======== Information given ========

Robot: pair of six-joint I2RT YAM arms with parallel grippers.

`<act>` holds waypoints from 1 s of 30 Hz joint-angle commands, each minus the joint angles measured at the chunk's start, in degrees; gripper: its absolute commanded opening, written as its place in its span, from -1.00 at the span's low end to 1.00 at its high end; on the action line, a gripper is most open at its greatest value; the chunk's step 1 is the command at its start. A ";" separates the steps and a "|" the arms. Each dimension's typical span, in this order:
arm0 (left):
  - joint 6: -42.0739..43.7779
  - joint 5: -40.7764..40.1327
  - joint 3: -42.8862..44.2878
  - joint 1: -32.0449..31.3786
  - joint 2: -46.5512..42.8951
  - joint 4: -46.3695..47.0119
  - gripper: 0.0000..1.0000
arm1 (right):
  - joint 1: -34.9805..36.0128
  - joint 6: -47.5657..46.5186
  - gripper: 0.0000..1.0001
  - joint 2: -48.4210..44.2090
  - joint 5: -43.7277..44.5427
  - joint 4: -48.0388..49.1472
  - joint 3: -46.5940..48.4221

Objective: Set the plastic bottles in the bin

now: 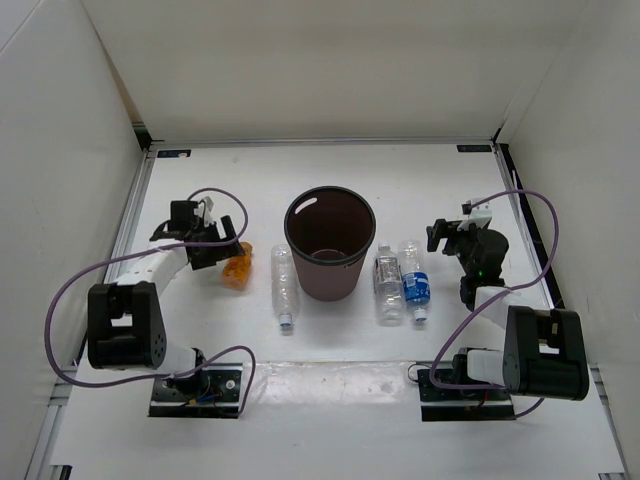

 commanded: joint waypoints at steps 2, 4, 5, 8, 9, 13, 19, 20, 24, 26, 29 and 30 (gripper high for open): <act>2.27 -5.42 2.43 -4.06 -1.07 -1.10 0.98 | 0.37 -0.67 0.81 -0.83 0.62 2.43 1.69; 2.62 -6.65 2.87 -5.12 0.06 -1.10 0.98 | 0.46 -0.76 0.81 -0.75 0.80 2.60 1.78; 2.63 -7.53 3.04 -6.17 0.51 -1.45 0.98 | 0.46 -0.76 0.81 -0.83 0.62 2.51 1.69; 2.98 -7.89 5.24 -6.79 2.71 -3.03 0.98 | 0.46 -0.67 0.81 -0.84 0.71 2.60 1.78; 2.89 -7.89 5.42 -6.97 2.88 -3.12 0.98 | 0.37 -0.76 0.81 -0.92 0.62 2.51 1.78; 2.89 -7.71 5.94 -6.88 4.03 -3.65 0.98 | 0.55 -0.76 0.81 -0.84 0.97 2.51 1.69; 3.24 -7.97 9.28 -7.14 8.15 -7.59 0.95 | 0.99 -0.94 0.81 -0.75 1.59 2.60 1.69; 3.42 -8.06 10.07 -7.32 9.98 -8.47 0.90 | 0.99 -0.94 0.81 -0.92 1.76 2.51 1.78; 3.51 -10.78 11.04 -8.81 10.36 -10.59 0.82 | 0.99 -0.94 0.81 -0.75 1.94 2.60 1.69; 3.51 -10.79 11.22 -8.99 10.62 -10.68 0.73 | 1.07 -0.85 0.81 -1.01 1.94 2.43 1.69; 3.42 -11.49 11.39 -9.08 11.06 -11.56 0.63 | 0.99 -0.85 0.81 -0.92 1.94 2.43 1.69; 2.90 -11.84 11.31 -8.99 10.10 -11.73 0.52 | 1.07 -0.94 0.81 -0.92 1.94 2.43 1.69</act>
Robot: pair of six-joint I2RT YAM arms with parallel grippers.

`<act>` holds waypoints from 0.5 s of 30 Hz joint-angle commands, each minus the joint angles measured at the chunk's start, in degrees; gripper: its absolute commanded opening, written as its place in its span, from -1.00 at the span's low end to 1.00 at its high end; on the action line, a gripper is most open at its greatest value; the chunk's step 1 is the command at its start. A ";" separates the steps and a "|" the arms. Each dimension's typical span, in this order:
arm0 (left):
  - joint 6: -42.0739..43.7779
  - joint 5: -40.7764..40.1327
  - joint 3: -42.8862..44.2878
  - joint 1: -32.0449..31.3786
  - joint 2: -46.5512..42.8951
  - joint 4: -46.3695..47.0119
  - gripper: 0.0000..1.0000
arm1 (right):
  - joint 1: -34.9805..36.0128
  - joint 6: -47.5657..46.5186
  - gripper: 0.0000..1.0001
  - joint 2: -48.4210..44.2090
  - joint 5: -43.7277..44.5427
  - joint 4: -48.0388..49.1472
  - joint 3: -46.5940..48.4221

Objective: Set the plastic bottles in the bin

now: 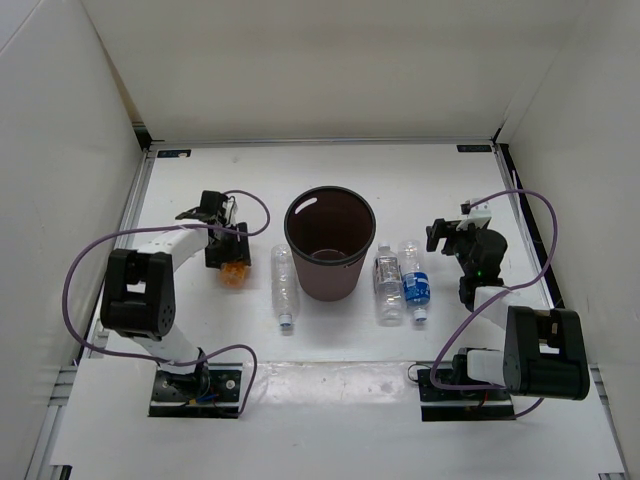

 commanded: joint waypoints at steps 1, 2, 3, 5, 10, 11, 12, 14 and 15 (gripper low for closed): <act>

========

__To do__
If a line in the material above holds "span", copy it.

__Response to the exercise__
`<act>` holds waypoints from 1 s of 30 Hz joint-angle commands, each minus the joint angles measured at the chunk's start, in degrees; gripper: its absolute commanded opening, written as its place in its span, from -1.00 at the span's low end to 1.00 at its high end; on the action line, a gripper is most open at its greatest value; the chunk's step 1 is the command at its start. A ";" separates the steps and a "|" the arms. Each dimension's typical span, in this order:
`<act>` holds waypoints from 0.5 s of 30 Hz joint-angle commands, each minus the joint angles measured at the chunk's start, in degrees; gripper: its absolute commanded opening, written as its place in its span, from -1.00 at the span's low end to 1.00 at its high end; on the action line, a gripper is most open at its greatest value; the chunk's step 1 is the command at its start. A ";" separates the steps and a "|" the arms. Each dimension's typical span, in this order:

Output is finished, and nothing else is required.